In the years since Adobe Systems Inc. introduced the format, PDFs have become the default standard for delivering electronic reproductions of printed documents--particularly wordy, highly formatted tomes that are meant to be read offline. Adobe began offering its free PDF Reader in 1994, the same year the IRS provided its first PDF tax forms. Over the next dozen years, PDFs and the programs that allow users to easily read and create them became almost universally available. The addition of interactive form fields eventually allowed users to fill out a PDF on their computer screens-- as if the printed document had simply been rolled into a typewriter.

These conveniences accelerated distribution, reduced some printing and postage costs and eliminated some mistakes. But they did not fundamentally transform government business processes or back-end systems. Humans at office counters and in mail rooms were still receiving and sorting paper for other humans, who were then reading and retyping the documents.

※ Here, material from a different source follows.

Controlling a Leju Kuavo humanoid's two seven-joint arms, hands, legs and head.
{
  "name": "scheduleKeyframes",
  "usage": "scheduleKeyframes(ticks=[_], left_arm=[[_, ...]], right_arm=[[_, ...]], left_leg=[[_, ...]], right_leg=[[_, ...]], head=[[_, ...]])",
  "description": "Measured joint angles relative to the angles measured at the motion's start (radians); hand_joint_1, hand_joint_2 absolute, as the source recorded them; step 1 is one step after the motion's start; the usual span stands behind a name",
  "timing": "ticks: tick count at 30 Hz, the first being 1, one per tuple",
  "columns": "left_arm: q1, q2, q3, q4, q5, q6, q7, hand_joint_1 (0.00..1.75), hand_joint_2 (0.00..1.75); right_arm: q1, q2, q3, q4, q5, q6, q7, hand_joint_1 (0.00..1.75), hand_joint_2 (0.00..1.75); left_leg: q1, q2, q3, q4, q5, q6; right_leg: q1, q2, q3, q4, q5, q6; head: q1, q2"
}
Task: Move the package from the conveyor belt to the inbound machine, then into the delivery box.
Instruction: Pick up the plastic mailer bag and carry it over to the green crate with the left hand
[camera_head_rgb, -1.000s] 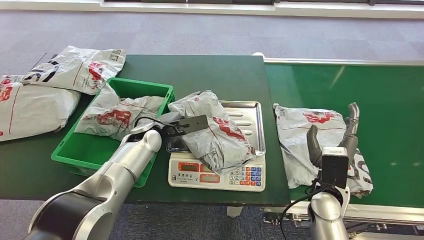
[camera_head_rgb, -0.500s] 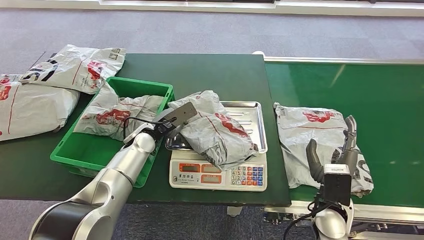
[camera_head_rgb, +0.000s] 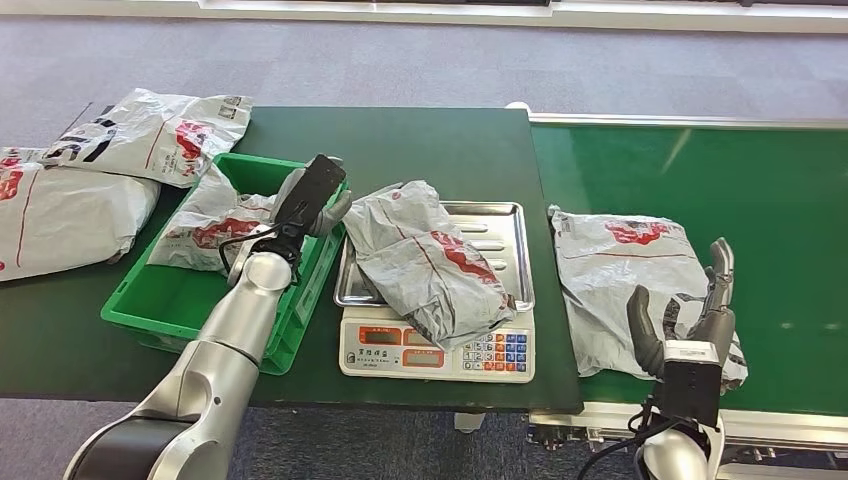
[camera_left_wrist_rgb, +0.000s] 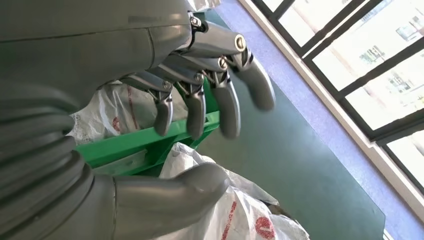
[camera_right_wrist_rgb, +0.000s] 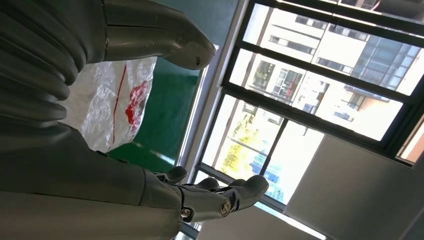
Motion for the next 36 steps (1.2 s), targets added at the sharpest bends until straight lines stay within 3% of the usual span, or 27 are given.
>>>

Recent versions of the PDF now function like other strictly Web-based forms--the kind one might use to instantly make an online purchase with a credit card, for instance. Using Extensible Markup Language (XML), these newer PDFs interact directly with back-end computer systems.

The new capabilities are a big advance but will need time to take hold, especially in the government sector. To start, legal and regulatory requirements still need to be reviewed in many places. (Does that form really have to be notarized?) But the bigger challenge is getting people to use these features. Some capabilities, such as applying digital signatures to PDF documents, are still far too complicated for most ordinary computer users. As PDF expert Duff Johnson of Document Solutions Inc. put it in a recent article, "no wonder most people are still hitting 'print' and grabbing a ballpoint."

In addition, many users just don't have the right software to use the latest PDF features--and downloading and installing upgrades, even one of Adobe's free PDF Readers, is still a challenge for many computer users.

Worst of all, some not-so-new PDF capabilities have yet to take hold. The Nevada Department of Motor Vehicles, for example, offers many forms that users can fill out on their computer screens before printing them. But even after three years of posting such documents, public information officer Kevin Malone reports that "the vast majority of forms we get are handwritten."

For better or worse, the popularity of the PDF comes from the ability of these digital files to look and act like paper. Now that these files can do more than paper ever could, the print button may be holding this venerable file format back--and the potential of digital government along with it.